» Prompt:
Here the whole listing must be retyped exactly, with no line omitted.
* * * *
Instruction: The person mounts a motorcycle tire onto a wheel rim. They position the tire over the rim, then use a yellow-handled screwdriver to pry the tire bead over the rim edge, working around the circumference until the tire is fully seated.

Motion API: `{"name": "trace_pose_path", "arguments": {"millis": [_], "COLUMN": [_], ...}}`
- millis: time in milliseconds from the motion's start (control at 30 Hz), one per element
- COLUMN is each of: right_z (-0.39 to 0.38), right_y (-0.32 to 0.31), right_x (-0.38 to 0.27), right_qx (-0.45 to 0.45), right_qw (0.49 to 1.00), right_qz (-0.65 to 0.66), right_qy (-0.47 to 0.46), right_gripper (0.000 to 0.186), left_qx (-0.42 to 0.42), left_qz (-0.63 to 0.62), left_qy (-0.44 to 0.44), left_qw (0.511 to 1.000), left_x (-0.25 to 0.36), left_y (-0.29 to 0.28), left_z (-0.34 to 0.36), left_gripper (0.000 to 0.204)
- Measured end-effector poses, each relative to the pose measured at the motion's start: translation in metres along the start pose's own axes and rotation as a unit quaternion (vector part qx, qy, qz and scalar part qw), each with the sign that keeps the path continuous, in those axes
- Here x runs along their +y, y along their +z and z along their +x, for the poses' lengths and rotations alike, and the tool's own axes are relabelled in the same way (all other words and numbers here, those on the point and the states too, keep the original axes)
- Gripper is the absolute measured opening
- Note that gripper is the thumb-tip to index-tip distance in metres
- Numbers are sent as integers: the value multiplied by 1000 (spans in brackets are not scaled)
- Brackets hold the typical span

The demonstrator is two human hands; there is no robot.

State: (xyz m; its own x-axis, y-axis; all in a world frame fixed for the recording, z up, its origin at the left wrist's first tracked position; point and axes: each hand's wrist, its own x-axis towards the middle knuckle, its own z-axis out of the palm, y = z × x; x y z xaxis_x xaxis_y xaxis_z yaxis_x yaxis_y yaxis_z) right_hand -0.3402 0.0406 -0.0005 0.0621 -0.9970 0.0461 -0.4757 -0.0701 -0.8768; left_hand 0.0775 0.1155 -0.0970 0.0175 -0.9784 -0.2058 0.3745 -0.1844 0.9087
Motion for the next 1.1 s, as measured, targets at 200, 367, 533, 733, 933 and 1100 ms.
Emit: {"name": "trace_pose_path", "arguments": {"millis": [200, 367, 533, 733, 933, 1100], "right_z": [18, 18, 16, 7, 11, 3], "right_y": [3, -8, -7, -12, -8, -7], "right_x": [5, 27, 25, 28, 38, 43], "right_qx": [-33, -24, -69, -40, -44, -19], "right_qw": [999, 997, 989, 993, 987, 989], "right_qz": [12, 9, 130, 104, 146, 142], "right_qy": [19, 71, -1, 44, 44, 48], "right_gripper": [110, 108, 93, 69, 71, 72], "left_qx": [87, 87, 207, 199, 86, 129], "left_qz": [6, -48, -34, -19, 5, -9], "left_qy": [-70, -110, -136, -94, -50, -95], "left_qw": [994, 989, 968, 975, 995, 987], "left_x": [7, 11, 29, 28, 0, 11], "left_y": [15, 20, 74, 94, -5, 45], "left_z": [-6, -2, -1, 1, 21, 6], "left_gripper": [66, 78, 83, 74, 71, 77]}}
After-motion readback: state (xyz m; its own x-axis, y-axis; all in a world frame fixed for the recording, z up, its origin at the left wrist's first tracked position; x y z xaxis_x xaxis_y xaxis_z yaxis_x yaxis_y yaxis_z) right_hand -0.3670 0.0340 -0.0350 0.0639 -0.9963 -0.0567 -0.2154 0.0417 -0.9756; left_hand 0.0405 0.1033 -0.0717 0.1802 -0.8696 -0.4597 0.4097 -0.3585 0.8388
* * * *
» Reply:
Instruction: The person mounts a motorcycle tire onto a wheel rim. They position the tire over the rim, then use a yellow-handled screwdriver to pry the tire bead over the rim edge, working around the circumference until the tire is fully seated.

Motion API: `{"name": "trace_pose_path", "arguments": {"millis": [_], "COLUMN": [_], ...}}`
- millis: time in milliseconds from the motion's start (control at 30 Hz), one per element
- COLUMN is each of: right_z (-0.39 to 0.38), right_y (-0.32 to 0.31), right_x (-0.38 to 0.27), right_qx (-0.45 to 0.45), right_qw (0.49 to 1.00), right_qz (-0.65 to 0.66), right_qy (-0.47 to 0.46), right_gripper (0.000 to 0.186), left_qx (-0.42 to 0.42), left_qz (-0.63 to 0.62), left_qy (-0.44 to 0.44), left_qw (0.511 to 1.000), left_x (-0.25 to 0.36), left_y (-0.29 to 0.28), left_z (-0.34 to 0.36), left_gripper (0.000 to 0.204)
- Measured end-effector poses, each relative to the pose measured at the motion's start: translation in metres along the start pose's own axes and rotation as a unit quaternion (vector part qx, qy, qz and scalar part qw), each with the sign that keeps the path continuous, in those axes
- Here x runs along their +y, y along their +z and z along their +x, for the poses' lengths and rotations alike, and the tool's own axes are relabelled in the same way (all other words and numbers here, those on the point and the states too, keep the original axes)
- Gripper is the absolute measured opening
- Note that gripper is the thumb-tip to index-tip distance in metres
- Numbers are sent as integers: the value multiplied by 1000 (spans in brackets are not scaled)
- Brackets hold the typical span

The demonstrator is two human hands; there is no robot.

State: (xyz m; its own x-axis, y-axis; all in a world frame fixed for the recording, z up, its origin at the left wrist's first tracked position; point and axes: each hand's wrist, its own x-axis towards the middle knuckle, its own z-axis out of the palm, y = z × x; x y z xaxis_x xaxis_y xaxis_z yaxis_x yaxis_y yaxis_z) right_hand -0.3402 0.0406 -0.0005 0.0621 -0.9970 0.0461 -0.4757 -0.0701 -0.8768; left_hand 0.0775 0.1155 -0.0970 0.0175 -0.9784 -0.2058 0.3745 -0.1844 0.9087
Motion for the next 1.1 s, as measured, targets at 200, 367, 533, 733, 933 and 1100 ms.
Emit: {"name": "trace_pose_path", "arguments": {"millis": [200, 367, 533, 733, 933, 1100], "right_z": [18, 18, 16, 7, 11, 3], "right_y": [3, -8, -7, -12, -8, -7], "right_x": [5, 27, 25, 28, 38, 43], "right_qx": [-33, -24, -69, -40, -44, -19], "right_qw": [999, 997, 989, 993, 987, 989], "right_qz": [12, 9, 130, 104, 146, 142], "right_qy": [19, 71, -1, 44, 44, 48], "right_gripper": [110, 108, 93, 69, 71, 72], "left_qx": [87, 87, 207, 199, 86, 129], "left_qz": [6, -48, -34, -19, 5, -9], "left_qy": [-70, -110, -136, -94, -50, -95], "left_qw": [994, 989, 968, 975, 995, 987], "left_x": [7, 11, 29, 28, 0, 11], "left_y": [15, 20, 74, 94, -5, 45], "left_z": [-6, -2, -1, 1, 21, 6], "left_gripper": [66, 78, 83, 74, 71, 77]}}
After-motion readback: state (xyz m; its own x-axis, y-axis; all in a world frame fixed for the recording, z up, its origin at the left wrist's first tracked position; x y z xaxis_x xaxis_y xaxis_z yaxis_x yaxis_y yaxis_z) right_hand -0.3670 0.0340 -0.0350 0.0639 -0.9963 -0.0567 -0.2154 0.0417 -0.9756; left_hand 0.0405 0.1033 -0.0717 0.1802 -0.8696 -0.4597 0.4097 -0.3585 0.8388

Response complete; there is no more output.